Soeharto Dapat Gelar Pahlawan Nasional, Keluarga Besar Nyatakan Tak Merasa Dendam
Senin, 10 November 2025 -
Merahputih.com - Siti Hardijanti Hastuti atau akrab disapa Tutut Soeharto, putri mendiang Presiden RI ke-2 Soeharto, menanggapi kontroversi yang menyertai penganugerahan gelar Pahlawan Nasional kepada ayahnya. Penganugerahan ini ditetapkan oleh Presiden Prabowo Subianto di Istana Negara, Jakarta, Senin (10/11) dan tertuang dalam Keputusan Presiden (Keppres) Nomor 116.TK/Tahun 2025.
Didampingi sang adik, Bambang Trihatmodjo, Tutut menyebut pro dan kontra yang muncul di masyarakat sebagai bagian dari dinamika demokrasi yang wajar.
“Pro kontra itu biasa, masyarakat Indonesia kan macam-macam. Yang penting kita melihat apa yang telah dilakukan Pak Harto dari sejak muda sampai beliau wafat, semua perjuangannya untuk masyarakat dan bangsa Indonesia,” ujarnya.
Baca juga:
Presiden Prabowo Resmi Anugerahkan Gelar Pahlawan Nasional kepada Soeharto
Tanggapan Keluarga Soeharto atas Kritik dan Stigma
Tutut menegaskan bahwa pihak keluarga tidak memiliki dendam atau keberatan terhadap kritik yang timbul. Ia menekankan pentingnya menjaga persatuan dan kesatuan bangsa, serta menghindari sikap ekstrem dalam menyikapi perbedaan pandangan.
"Kami keluarga tidak merasa dendam, karena kan kita negara kesatuan. Boleh saja kontra, tapi jangan ekstrem. Kita jaga persatuan dan kesatuan,” kata Tutut.
Ia menyampaikan terima kasih khusus kepada Presiden Prabowo Subianto, menilai keputusan tersebut lahir dari penilaian atas rekam jejak militer dan kontribusi besar Soeharto bagi pembangunan Indonesia.

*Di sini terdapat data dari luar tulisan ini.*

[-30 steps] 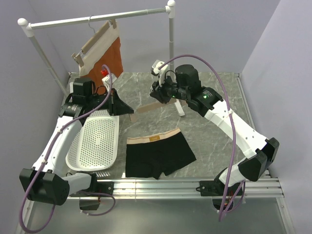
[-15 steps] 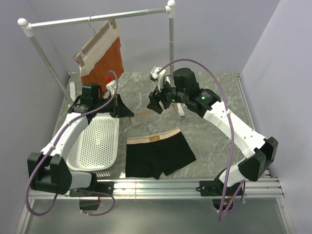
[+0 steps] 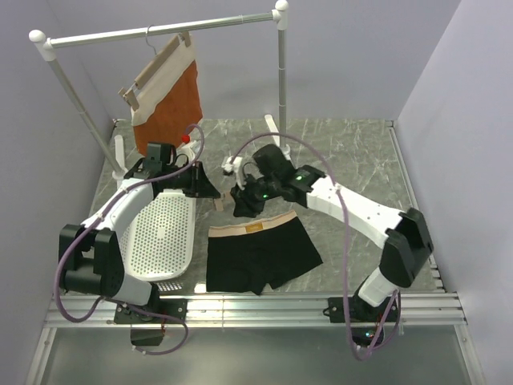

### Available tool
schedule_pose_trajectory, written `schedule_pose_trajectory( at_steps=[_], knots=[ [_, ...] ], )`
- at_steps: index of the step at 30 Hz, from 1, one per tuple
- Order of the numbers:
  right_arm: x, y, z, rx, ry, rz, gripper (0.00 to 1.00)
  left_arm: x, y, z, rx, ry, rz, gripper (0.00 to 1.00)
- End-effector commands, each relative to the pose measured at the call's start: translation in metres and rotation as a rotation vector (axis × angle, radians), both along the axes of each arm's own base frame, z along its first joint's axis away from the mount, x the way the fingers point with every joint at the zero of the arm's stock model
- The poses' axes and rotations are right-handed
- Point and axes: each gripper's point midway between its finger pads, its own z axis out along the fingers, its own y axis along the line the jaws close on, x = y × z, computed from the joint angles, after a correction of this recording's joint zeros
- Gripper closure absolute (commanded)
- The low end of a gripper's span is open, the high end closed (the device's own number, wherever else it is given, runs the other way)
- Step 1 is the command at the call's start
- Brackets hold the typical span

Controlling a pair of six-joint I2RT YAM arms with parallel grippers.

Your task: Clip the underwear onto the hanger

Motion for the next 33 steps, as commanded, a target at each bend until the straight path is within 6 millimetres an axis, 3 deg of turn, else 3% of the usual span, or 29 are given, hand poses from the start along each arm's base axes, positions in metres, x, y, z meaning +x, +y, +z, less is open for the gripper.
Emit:
schedule_pose_trajectory(
  at_steps=[1,5,8,10,15,17,22,26,33],
  knots=[
    [0.009,0.021,-0.019,-0.013,-0.042,-0.036,0.63,0.015,-0.001,0.011,0.001,-0.088,-0.017,1.0],
    [0.011,0.044,-0.043,-0.013,-0.068,-0.061,0.63,0.02,-0.001,0.008,0.002,-0.088,-0.016,1.0],
    [0.017,0.054,-0.056,0.018,-0.081,-0.098,0.57,0.025,-0.001,0.004,0.011,-0.085,-0.017,1.0],
    [0.017,0.051,-0.071,0.027,-0.065,-0.141,0.52,0.028,0.0,0.0,0.019,-0.079,-0.021,1.0],
    [0.028,0.058,-0.069,0.146,-0.109,-0.206,0.51,0.033,0.004,-0.002,0.015,-0.076,-0.032,1.0],
    [0.027,0.06,-0.079,0.15,-0.109,-0.197,0.5,0.035,0.004,-0.003,0.014,-0.075,-0.036,1.0],
    [0.025,0.07,-0.098,0.124,-0.072,-0.144,0.48,0.038,0.005,-0.005,0.008,-0.063,-0.043,1.0],
    [0.026,0.07,-0.121,0.065,-0.067,-0.128,0.41,0.037,0.005,-0.006,0.009,-0.057,-0.048,1.0],
    [0.031,0.067,-0.145,-0.003,-0.059,-0.134,0.37,0.038,0.005,-0.009,0.005,-0.045,-0.043,1.0]
  ],
)
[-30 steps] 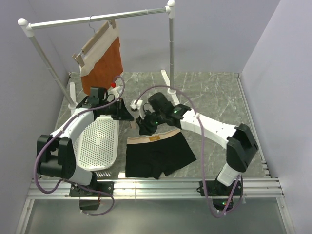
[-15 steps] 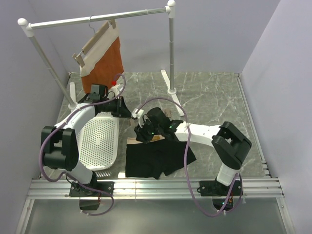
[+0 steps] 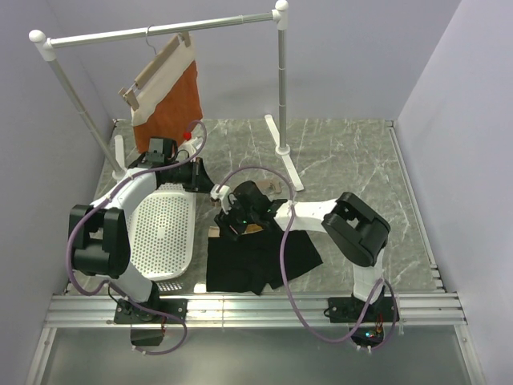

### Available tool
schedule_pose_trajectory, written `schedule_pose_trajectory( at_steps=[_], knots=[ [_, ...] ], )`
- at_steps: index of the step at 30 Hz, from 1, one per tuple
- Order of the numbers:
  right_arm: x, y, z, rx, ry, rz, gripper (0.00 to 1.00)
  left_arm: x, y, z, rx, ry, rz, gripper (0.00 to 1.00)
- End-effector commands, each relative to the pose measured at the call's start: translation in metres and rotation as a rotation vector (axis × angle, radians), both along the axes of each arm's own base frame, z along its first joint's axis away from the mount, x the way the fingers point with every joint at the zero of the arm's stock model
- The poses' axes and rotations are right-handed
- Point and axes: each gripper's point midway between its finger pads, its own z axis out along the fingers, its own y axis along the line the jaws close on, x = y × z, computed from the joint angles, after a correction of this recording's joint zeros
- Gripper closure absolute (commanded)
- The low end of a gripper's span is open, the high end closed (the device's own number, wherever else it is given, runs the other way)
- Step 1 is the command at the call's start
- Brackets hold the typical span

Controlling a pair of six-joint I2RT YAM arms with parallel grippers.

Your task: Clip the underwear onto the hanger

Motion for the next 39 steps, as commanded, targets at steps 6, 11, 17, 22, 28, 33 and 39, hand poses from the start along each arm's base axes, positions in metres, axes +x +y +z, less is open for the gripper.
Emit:
schedule_pose_trajectory(
  at_steps=[6,11,17,22,28,33,39],
  knots=[
    [0.014,0.005,-0.002,0.0,-0.05,0.011,0.37,0.009,-0.004,0.014,-0.035,-0.06,-0.031,1.0],
    [0.021,0.003,-0.007,-0.004,-0.043,-0.003,0.37,0.009,-0.003,0.013,-0.034,-0.063,-0.023,1.0],
    [0.013,-0.003,-0.028,-0.058,0.006,0.031,0.37,0.009,-0.001,0.011,-0.023,-0.05,-0.025,1.0],
    [0.001,-0.011,-0.033,-0.092,0.03,0.087,0.44,0.009,-0.001,0.011,-0.019,-0.054,-0.031,1.0],
    [-0.01,-0.016,-0.031,-0.094,0.038,0.143,0.56,0.005,0.002,0.008,-0.004,-0.05,-0.033,1.0],
    [-0.007,-0.015,-0.029,-0.09,0.021,0.133,0.78,0.0,0.004,0.002,0.006,-0.033,-0.038,1.0],
    [-0.005,-0.015,-0.01,-0.038,-0.049,0.135,1.0,-0.008,0.007,-0.006,0.018,-0.026,-0.068,1.0]
  ],
)
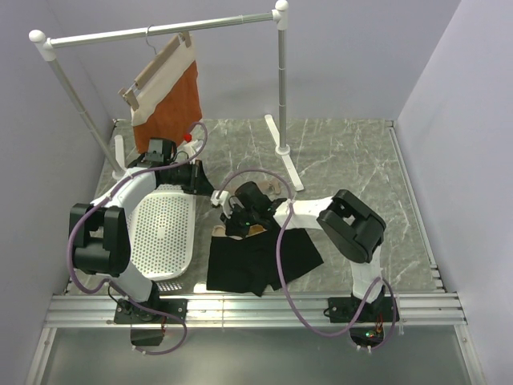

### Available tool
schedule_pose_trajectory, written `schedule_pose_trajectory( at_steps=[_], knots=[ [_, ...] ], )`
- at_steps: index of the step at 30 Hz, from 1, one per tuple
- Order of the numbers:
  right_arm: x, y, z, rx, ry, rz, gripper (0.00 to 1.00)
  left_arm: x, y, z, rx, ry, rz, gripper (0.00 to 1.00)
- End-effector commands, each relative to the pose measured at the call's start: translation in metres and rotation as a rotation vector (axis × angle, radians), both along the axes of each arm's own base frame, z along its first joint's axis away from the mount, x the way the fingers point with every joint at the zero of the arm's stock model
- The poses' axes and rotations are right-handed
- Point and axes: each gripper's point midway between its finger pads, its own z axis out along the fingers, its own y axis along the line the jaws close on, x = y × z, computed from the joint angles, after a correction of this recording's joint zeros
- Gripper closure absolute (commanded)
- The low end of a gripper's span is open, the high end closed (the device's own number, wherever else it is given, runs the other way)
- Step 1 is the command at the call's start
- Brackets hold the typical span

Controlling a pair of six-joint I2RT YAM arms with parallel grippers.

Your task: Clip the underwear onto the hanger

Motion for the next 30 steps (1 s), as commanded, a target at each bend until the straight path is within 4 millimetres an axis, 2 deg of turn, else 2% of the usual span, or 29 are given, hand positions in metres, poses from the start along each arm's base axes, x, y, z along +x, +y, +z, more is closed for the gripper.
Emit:
schedule_pose_trajectory(
  at_steps=[1,9,17,30],
  knots=[
    [-0.001,-0.007,0.017,0.021,-0.05,0.007,1.0,-0.005,0.001,0.001,-0.008,-0.017,-0.04,1.0],
    [-0.004,-0.003,0.041,0.083,-0.093,0.045,1.0,-0.017,-0.003,-0.004,-0.041,-0.023,-0.107,1.0],
    [-0.002,0.002,0.056,0.116,-0.108,0.044,1.0,-0.023,-0.004,-0.012,-0.049,0.003,-0.134,1.0],
    [0.007,0.011,0.071,0.146,-0.112,0.032,1.0,-0.029,-0.005,-0.021,-0.051,-0.006,-0.152,1.0]
  ],
)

Tutut juga menanggapi mengapa gelar tersebut baru diberikan saat ini, menyebut bahwa pemerintah sebelumnya mempertimbangkan situasi dan kondisi, serta belum terkumpulnya dukungan yang cukup.
“Sekarang rakyat sudah dewasa dan makin pintar,” ujarnya.
Baca juga:
IM57+ Kritik Gelar Pahlawan Nasional untuk Soeharto: Bentuk Pengaburan Sejarah Koruptif
Mengenai anggapan bahwa gelar ini akan menghapus stigma korupsi dan pelanggaran HAM yang selama ini melekat pada Soeharto, Tutut menyatakan bahwa masyarakat kini sudah cerdas dan dapat menilai sendiri rekam jejak ayahnya secara obyektif.
Sebagai bentuk syukur, keluarga berencana melakukan ziarah ke makam Soeharto di Astana Giribangun. Keputusan penganugerahan ini didasarkan pada rekam jejak Soeharto sejak masa kemerdekaan, termasuk perannya sebagai wakil komandan BKR Yogyakarta yang memimpin pelucutan senjata Jepang pada tahun 1945.
“Kami bersyukur kepada Allah. Kalau Allah tidak izinkan, semua ini tidak akan terjadi,” demikian Tutut menutup pernyataannya.